Wiring Push-Down to the Frontend
Part of a series on #21 — Optional Quarkus backend MVP. Previous: Completing the Data Module.
The backend SQL push-down endpoint existed but nothing in the frontend could call it. The relay path already worked end-to-end — ServerRelayProvider POSTs a DataRequest, the backend proxies it upstream, the response comes back. But the query endpoint (/api/dataset/query) took a DataSetLookup with operations attached and returned pre-processed results. Different contract. Different plumbing.
I added serverQuery as a fourth source type on ExternalDataSetDef, alongside url, content, and join. When a dataset definition says serverQuery: true, its uuid maps to a registered SQL query on the backend. No URL needed — the frontend sends the full lookup (dataSetId + filter/group/sort operations) and gets back columns and rows with the aggregations already applied.
The tricky part was operation separation in the data pipeline. The pipeline normally fetches raw data, stores it in the manager, and applies filter/group/sort client-side every time a component requests a lookup.

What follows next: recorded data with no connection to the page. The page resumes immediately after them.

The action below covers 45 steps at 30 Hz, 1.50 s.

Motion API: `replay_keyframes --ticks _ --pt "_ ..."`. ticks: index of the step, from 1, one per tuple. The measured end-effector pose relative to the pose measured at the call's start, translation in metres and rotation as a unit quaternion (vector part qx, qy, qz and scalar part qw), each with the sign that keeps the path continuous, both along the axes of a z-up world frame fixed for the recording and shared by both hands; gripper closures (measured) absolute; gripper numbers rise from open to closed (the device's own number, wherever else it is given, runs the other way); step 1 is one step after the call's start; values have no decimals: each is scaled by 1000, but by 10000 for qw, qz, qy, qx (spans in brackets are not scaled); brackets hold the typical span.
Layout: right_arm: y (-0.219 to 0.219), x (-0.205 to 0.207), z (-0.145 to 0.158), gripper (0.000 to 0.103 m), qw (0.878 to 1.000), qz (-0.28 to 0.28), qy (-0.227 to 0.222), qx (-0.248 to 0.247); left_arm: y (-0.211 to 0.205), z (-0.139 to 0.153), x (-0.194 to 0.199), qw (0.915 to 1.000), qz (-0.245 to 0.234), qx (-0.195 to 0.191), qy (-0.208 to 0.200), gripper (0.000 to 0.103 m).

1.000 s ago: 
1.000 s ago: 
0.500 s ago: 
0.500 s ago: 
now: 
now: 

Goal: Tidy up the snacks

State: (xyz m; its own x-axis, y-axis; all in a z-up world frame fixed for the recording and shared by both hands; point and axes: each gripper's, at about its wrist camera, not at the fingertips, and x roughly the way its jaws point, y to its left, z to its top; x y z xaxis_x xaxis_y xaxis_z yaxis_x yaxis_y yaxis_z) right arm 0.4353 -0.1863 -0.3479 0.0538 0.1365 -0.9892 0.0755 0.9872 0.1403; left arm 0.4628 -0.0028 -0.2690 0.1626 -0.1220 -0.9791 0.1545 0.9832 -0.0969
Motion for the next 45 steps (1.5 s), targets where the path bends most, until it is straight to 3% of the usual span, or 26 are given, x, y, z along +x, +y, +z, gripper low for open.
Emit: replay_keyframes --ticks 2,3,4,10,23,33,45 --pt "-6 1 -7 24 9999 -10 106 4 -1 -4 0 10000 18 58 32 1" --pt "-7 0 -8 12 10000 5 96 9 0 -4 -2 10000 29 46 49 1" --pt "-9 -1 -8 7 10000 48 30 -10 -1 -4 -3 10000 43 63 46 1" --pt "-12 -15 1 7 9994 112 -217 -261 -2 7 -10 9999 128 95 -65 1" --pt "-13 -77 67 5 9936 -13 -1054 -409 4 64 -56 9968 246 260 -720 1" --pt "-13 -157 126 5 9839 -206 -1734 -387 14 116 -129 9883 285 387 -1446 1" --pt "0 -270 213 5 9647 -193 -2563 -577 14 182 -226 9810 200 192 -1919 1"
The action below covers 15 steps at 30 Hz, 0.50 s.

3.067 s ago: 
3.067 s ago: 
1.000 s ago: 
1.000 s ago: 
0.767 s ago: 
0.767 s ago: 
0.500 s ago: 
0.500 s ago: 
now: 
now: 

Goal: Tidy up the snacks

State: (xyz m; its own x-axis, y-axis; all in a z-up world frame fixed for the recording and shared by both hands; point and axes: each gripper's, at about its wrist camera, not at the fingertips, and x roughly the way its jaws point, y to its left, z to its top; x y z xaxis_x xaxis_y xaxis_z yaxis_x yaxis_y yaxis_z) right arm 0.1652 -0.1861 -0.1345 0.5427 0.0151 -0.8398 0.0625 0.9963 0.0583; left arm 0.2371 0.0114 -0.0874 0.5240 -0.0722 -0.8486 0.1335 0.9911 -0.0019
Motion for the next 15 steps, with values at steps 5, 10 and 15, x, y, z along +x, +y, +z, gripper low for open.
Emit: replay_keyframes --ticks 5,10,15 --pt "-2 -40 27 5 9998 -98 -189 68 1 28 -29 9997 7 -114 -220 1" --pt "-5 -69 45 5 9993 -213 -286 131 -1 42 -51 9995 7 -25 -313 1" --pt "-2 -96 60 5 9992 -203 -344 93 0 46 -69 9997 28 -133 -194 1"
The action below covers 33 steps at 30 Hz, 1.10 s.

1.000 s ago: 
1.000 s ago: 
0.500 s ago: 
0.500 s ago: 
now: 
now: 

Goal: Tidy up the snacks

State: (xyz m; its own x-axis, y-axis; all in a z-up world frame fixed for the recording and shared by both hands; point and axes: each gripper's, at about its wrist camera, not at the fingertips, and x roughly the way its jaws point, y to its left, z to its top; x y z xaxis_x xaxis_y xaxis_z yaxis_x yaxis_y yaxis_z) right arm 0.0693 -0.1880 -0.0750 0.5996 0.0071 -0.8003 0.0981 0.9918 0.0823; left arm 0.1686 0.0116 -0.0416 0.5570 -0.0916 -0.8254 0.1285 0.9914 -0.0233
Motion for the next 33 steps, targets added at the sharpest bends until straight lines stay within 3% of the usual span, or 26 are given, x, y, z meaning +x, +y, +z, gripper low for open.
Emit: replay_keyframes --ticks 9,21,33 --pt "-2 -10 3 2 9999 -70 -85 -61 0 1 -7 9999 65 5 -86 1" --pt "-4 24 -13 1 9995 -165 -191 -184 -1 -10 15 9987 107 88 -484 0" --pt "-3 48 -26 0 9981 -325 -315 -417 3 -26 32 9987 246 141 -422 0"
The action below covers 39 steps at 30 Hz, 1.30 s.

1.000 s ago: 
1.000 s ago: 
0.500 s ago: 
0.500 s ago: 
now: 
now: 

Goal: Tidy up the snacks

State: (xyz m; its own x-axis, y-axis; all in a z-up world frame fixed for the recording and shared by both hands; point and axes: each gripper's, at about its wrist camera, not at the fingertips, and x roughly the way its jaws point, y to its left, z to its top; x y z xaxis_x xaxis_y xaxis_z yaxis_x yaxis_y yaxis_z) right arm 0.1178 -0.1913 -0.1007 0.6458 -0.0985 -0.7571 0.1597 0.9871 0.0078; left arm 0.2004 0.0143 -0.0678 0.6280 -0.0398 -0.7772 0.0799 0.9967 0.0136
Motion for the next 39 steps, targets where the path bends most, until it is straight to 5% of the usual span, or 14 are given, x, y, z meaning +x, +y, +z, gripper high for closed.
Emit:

For server-query datasets, the YAML-defined operations were already applied in SQL. Re-applying them client-side would corrupt the results — COUNT becomes 1, AVG turns into average-of-averages.
The fix: track which datasets used server-query in a Set<DataSetId>, and in pushData, start the base operations from [] instead of from lookup.operations. Interactive cross-filters and user sort still apply client-side on top — you’re just filtering or sorting the 50-row aggregated result, not re-running the aggregation. Two branches in the sort logic needed conditioning, plus the expandable component bypass path had its own direct manager.lookup(lookup) call that would have silently re-applied everything.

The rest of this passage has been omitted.